- PROVIDED MATERIAL
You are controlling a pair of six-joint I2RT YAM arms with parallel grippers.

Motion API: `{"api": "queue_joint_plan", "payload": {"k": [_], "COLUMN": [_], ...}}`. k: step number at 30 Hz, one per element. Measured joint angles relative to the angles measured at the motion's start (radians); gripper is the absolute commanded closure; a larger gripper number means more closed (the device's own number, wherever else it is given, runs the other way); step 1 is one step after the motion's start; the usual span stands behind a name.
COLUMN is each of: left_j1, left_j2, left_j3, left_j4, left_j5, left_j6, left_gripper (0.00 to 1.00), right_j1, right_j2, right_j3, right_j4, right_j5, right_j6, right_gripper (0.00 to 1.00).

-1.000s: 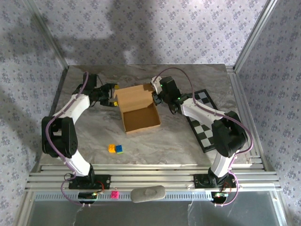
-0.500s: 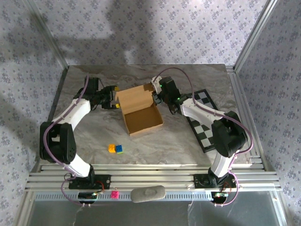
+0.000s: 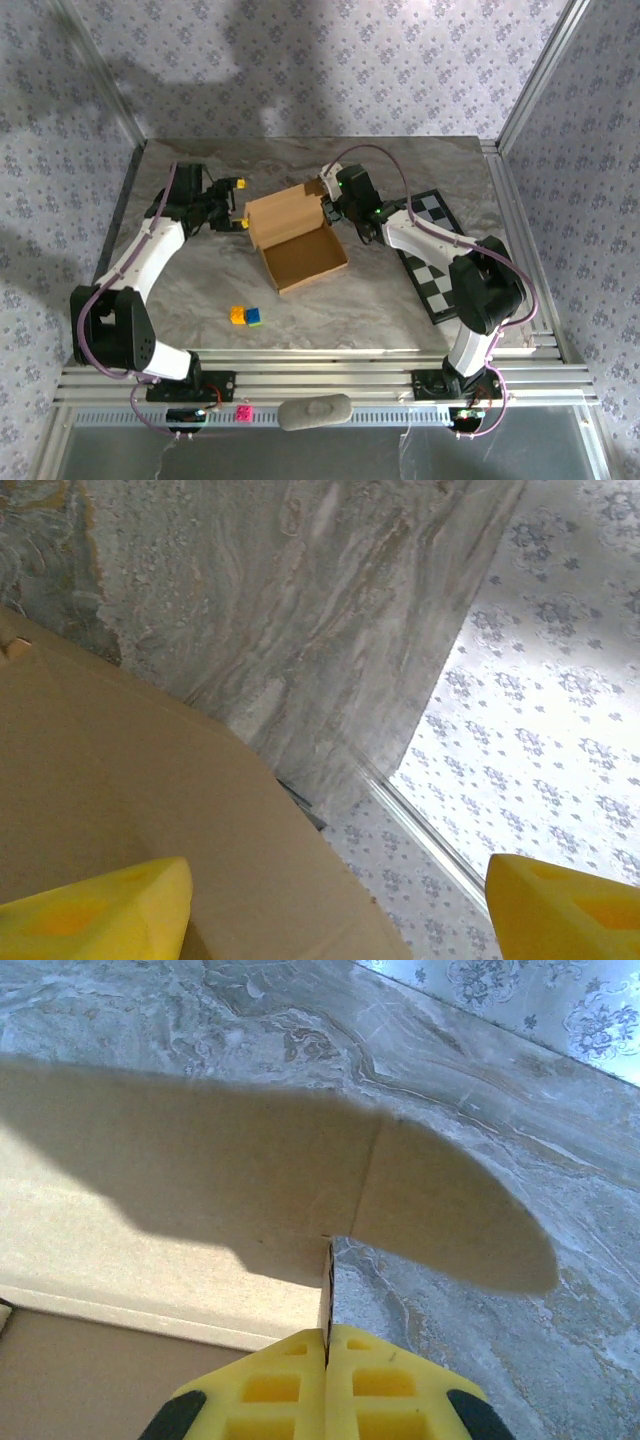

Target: Fold the paper box

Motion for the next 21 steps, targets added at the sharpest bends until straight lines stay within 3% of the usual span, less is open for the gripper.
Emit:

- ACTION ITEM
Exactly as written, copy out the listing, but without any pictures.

- EXPECTED ANSWER
You are controlling a pair of six-joint I2RT YAM arms with parallel grippers.

Motion API: `{"api": "queue_joint_plan", "payload": {"k": [_], "COLUMN": [_], ...}}`. k: step number at 30 Hz, one per element. Measured joint angles relative to the angles measured at the motion's start (radians); gripper is the absolute commanded closure; a larger gripper number means more closed (the device's own number, wherever else it is given, runs the other way); step 1 is one step after the motion's start; the usual span stands behind a name.
COLUMN is each of: left_j1, left_j2, left_j3, left_j4, left_j5, left_j6, left_gripper (0.00 to 1.00), right_j1, right_j2, right_j3, right_j4, right_j5, right_j6, right_gripper (0.00 to 1.00).

-1.000s: 
-0.500s: 
+0.000s: 

Target: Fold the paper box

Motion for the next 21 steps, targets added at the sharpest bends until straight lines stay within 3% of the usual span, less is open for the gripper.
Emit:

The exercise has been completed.